*Task to carry out*
When you find the line with "Picture size 366" among the records below, reproduce it and each line after it exactly, ending with the line with "Values for one".

*Input*
[Start of Attachment]

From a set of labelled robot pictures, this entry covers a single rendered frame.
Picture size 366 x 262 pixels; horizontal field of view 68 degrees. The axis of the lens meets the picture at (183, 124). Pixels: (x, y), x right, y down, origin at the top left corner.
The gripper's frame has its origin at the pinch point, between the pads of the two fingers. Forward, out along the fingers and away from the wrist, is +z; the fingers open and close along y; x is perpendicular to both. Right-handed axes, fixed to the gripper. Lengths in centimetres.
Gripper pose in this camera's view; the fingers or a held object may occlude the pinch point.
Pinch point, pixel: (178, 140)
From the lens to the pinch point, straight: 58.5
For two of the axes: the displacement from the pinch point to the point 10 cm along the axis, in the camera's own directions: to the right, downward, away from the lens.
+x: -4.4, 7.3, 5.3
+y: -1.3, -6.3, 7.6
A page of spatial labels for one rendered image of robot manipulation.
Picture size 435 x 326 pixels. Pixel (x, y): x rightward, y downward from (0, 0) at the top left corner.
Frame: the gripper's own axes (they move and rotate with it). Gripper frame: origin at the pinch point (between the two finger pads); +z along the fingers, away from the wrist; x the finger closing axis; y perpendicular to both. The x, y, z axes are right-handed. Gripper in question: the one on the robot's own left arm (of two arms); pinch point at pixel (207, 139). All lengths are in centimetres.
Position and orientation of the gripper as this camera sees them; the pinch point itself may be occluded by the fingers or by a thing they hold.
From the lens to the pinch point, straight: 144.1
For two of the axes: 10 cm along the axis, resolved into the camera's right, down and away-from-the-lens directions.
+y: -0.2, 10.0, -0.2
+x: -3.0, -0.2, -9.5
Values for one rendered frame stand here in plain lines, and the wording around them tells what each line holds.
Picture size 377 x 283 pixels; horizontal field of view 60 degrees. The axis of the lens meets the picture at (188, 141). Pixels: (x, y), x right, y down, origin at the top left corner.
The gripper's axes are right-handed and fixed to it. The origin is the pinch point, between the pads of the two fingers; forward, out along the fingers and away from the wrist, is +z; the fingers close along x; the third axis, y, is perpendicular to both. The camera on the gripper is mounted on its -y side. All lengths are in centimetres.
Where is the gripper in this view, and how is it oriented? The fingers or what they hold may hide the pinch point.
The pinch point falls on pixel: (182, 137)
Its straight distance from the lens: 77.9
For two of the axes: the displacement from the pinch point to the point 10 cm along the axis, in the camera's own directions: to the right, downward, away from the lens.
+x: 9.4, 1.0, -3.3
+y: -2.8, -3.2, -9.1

[End of Attachment]

*Answer box*
Picture size 366 x 262 pixels; horizontal field of view 68 degrees. The axis of the lens meets the picture at (183, 124). Pixels: (x, y), x right, y down, origin at the top left corner.
The gripper's frame has its origin at the pinch point, between the pads of the two fingers. Forward, out along the fingers and away from the wrist, is +z; the fingers open and close along y; x is perpendicular to both. Right-handed axes, fixed to the gripper. Lengths in centimetres.
Gripper pose in this camera's view; the fingers or a held object may occlude the pinch point.
Pinch point, pixel: (178, 140)
From the lens to the pinch point, straight: 58.5
For two of the axes: the displacement from the pinch point to the point 10 cm along the axis, in the camera's own directions: to the right, downward, away from the lens.
+x: -4.4, 7.3, 5.3
+y: -1.3, -6.3, 7.6
A page of spatial labels for one rendered image of robot manipulation.
Picture size 435 x 326 pixels. Pixel (x, y): x rightward, y downward from (0, 0) at the top left corner.
Frame: the gripper's own axes (they move and rotate with it). Gripper frame: origin at the pinch point (between the two finger pads); +z along the fingers, away from the wrist; x the finger closing axis; y perpendicular to both. The x, y, z axes are right-handed. Gripper in question: the one on the robot's own left arm (of two arms); pinch point at pixel (207, 139). All lengths are in centimetres.
Position and orientation of the gripper as this camera sees them; the pinch point itself may be occluded by the fingers or by a thing they hold.
From the lens to the pinch point, straight: 144.1
For two of the axes: 10 cm along the axis, resolved into the camera's right, down and away-from-the-lens directions.
+y: -0.2, 10.0, -0.2
+x: -3.0, -0.2, -9.5
Values for one rendered frame stand here in plain lines, and the wording around them tells what each line holds.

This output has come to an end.